13) Pick positive plaques by stabbing with a plastic transfer pipet, and squirt into 1 ml of SM containing a drop of chloroform.  Let sit for 1-2 hrs at RT or overnight at 4°C.  Vortex gently.  Dilute 1/100 (2 µl up to 200 µl) in 10 mM MgSO₄.  Add 50 µl of diluted sample with 600 µl of XLI-Blue MRF’ host cells (OD₆₀₀=0.5), and mix, then incubate for 15 min at 37°C on a shaker.  Add 6.5 ml of 47°C top agarose, mix by inversion several times, then quickly pour onto the center of a 150 mm NZY plate.  Quickly swirl to promote even distribution.  Incubate at 37°C.  Repeat steps 7) - 12).  This is the 2° screen.

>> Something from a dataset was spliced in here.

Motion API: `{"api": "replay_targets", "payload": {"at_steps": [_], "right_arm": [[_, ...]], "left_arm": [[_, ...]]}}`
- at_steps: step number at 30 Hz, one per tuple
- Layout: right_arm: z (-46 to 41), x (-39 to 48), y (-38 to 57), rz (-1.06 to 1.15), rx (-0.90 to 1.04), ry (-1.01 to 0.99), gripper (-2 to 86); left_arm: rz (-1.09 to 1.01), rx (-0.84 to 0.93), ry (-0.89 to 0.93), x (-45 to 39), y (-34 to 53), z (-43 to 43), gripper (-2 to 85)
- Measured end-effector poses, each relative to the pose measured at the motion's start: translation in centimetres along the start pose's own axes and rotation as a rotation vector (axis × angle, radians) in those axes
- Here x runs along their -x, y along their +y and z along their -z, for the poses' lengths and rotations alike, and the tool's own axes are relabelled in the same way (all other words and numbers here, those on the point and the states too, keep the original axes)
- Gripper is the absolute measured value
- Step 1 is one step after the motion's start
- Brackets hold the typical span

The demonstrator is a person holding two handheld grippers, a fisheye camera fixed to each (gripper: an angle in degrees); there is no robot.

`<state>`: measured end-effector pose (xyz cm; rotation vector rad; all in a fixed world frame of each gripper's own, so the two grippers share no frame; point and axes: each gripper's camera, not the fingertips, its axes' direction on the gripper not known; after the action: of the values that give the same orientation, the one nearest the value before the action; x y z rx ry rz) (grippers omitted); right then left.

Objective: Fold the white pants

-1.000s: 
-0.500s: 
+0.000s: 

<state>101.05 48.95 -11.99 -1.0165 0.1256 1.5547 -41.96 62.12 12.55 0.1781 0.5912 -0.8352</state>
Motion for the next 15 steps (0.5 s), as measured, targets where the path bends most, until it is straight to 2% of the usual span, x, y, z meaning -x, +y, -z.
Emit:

14)  For the tertiary screen, pick positive plaques, as in 13).  Dilute 1/1500 so that plaques will be well separated.  Mix with host cells as above and plate with top agarose.  Repeat steps 7) - 12).  All plaques should now be positive.  Pick a well-separated plaque from each of the tertiary screen clones.  Place in 500 µl of SM containing 20 µl of chloroform, vortex gently and incubate for 2 hr at RT, or store at 4°C.  Go to ‘Excision of Clones as pBluescript from lZAPII’.  NOTE: to do excision experiment on same day as tertiary plaque picking, need to have prepared overnight cultures of XLI Blue MRF’ and SOLR (established from fresh streaked plates).